While disk space is cheap, no one wants 10 near-identical copies of every photo bloating backups and costing bandwidth. However, sizes like "medium" are used nearly universally in themes for post images. Testing is critical before disabling any default sizes.
Image Size | Default Dimensions | Typical Use Case |
---|---|---|
Thumbnail | 150×150 | Image galleries, widgets |
Medium | 300×300 | Post and page images |
Large | 1024×1024 | Page headers, featured images |
There are always trade-offs when optimizing WordPress performance. Let‘s take a nuanced look at your options…
My Experience with Custom Image Sizes
Over my 15 years as a webmaster, I‘ve consulted on sites from photo blogs to online stores. I‘ve seen firsthand how excessive sizes can bloat backups. Once, a client with 10,000 product images couldn‘t do a full site backup due to the 200GB of unused resized copies!
By carefully disabling unused sizes, we were able to get their backups down to a reasonable 20GB. On another site, we optimized images with compressed JPGs and selective sizing to improve load times by over 2 seconds.
However, I‘ve also seen sizing misconfigurations completely break image layouts. One travel site had missing header photos on certain templates after disabling large sizes globally. Maintaining the "medium" and "large" defaults while disabling niche plugin sizes usually works well.

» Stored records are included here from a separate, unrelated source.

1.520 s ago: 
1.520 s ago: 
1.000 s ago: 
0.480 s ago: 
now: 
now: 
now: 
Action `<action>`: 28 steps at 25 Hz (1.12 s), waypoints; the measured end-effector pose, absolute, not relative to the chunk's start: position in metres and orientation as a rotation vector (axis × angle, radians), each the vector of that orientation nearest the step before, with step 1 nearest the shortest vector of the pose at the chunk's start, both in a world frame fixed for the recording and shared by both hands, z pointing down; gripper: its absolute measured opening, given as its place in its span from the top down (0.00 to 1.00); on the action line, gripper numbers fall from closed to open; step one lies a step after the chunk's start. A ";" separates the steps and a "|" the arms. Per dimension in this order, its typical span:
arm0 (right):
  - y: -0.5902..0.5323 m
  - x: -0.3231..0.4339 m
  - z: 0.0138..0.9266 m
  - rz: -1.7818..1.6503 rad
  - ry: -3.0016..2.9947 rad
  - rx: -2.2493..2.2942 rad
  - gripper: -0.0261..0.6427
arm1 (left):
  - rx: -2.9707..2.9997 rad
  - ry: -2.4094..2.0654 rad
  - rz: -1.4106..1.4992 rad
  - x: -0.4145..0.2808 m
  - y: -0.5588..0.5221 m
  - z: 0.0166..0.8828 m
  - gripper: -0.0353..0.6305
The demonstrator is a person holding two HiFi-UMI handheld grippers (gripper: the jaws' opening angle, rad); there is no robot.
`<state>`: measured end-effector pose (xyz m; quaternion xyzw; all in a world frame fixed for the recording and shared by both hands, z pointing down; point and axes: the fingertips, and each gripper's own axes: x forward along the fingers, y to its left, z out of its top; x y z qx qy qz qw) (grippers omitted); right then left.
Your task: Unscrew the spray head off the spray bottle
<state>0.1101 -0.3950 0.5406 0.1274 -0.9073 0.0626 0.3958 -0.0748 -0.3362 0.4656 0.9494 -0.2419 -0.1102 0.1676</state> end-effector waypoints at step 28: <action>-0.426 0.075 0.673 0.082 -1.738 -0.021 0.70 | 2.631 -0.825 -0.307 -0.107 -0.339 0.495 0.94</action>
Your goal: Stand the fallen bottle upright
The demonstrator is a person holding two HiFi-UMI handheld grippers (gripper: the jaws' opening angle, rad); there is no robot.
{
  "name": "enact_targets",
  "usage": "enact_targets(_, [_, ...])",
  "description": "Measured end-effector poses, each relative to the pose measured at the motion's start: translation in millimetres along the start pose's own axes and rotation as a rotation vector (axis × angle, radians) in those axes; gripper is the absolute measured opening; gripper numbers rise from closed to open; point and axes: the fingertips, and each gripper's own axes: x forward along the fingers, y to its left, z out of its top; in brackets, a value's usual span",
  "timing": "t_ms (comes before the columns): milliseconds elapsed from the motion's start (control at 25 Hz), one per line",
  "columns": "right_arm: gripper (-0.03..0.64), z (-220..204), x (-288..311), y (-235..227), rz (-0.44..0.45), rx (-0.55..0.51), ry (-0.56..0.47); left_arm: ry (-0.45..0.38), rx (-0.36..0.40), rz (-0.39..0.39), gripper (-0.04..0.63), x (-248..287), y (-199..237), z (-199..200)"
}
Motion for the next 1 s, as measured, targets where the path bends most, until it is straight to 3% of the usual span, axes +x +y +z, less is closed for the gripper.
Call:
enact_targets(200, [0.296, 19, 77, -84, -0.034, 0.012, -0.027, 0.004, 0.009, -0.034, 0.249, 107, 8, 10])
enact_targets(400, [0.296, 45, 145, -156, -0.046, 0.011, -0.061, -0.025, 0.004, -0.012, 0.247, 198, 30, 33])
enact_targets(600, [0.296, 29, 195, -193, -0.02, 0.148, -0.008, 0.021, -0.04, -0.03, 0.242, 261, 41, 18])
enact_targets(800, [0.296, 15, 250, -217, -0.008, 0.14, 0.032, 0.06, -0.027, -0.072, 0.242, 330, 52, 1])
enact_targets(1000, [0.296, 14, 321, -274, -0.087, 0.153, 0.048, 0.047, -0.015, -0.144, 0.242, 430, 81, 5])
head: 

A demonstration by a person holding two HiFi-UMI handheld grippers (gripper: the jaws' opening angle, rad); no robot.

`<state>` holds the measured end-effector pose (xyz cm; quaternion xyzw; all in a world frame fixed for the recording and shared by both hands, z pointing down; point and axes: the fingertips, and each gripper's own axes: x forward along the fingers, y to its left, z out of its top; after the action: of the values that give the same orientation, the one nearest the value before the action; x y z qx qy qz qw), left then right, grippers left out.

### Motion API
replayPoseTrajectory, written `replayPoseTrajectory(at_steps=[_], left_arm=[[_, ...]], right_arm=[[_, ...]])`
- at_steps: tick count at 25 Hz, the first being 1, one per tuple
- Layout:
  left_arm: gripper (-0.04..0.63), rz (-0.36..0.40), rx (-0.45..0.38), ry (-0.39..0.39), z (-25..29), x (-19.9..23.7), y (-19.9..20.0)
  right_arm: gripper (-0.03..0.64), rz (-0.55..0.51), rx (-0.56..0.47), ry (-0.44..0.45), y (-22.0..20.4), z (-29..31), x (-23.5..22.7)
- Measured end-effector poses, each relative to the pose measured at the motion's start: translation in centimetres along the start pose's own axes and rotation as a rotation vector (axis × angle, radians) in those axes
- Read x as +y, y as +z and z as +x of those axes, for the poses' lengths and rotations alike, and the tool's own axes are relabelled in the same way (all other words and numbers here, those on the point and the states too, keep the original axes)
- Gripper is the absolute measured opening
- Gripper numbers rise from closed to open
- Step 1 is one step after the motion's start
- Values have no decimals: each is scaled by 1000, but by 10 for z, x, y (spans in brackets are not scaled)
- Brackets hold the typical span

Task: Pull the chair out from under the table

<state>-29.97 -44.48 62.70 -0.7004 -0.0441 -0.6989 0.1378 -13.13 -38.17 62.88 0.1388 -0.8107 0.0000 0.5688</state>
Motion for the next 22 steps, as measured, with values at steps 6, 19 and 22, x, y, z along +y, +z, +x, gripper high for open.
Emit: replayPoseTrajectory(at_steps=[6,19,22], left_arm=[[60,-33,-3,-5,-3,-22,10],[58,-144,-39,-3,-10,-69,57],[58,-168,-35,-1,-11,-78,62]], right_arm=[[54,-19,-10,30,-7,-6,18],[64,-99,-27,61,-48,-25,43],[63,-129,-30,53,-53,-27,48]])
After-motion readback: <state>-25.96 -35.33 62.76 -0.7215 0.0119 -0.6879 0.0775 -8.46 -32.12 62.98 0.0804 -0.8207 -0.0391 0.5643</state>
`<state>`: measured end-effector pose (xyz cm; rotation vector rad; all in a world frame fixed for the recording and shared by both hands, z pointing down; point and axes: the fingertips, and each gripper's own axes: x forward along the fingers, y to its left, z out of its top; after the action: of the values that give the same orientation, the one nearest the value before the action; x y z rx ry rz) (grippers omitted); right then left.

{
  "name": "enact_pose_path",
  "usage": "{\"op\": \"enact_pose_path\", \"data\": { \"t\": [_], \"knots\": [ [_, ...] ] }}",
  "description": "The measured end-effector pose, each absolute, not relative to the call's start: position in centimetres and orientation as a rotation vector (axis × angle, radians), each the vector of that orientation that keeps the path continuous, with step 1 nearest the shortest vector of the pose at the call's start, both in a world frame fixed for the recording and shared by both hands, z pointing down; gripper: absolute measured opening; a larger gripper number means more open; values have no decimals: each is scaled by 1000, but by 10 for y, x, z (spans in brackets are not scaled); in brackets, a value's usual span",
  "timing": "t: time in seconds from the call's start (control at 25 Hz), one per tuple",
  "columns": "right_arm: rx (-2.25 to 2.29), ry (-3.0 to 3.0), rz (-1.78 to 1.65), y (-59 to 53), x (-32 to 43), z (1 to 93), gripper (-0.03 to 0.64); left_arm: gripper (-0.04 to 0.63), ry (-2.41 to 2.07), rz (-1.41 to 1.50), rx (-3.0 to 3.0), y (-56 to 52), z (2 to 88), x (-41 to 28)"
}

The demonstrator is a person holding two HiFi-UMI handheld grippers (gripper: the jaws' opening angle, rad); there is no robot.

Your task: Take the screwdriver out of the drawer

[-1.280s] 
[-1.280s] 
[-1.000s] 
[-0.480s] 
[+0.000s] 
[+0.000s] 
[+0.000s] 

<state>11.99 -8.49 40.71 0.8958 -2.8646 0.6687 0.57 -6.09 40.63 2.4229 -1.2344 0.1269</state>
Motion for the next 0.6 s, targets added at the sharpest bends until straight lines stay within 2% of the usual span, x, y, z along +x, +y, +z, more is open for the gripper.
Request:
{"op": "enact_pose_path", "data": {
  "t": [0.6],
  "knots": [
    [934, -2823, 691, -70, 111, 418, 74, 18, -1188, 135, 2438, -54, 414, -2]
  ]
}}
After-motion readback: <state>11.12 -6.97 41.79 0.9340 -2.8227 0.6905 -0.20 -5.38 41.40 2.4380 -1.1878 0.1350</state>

A Measured Approach to Image Sizing
While disabling sizes can optimize storage usage, it carries some risk….
Conclusion
With attention to detail, you can configure WordPress image sizes to balance performance and compatibility. To recap:
- Audit usage before disabling default sizes like "medium". Test extensively.
- Selectively disable niche plugin or custom sizes first.
- Use image optimization and responsive sizing techniques for maximum savings.
- Regenerate new resized versions after making changes.
Hopefully this guide has given you some new perspective on handling images in WordPress. Let me know if you have any other questions!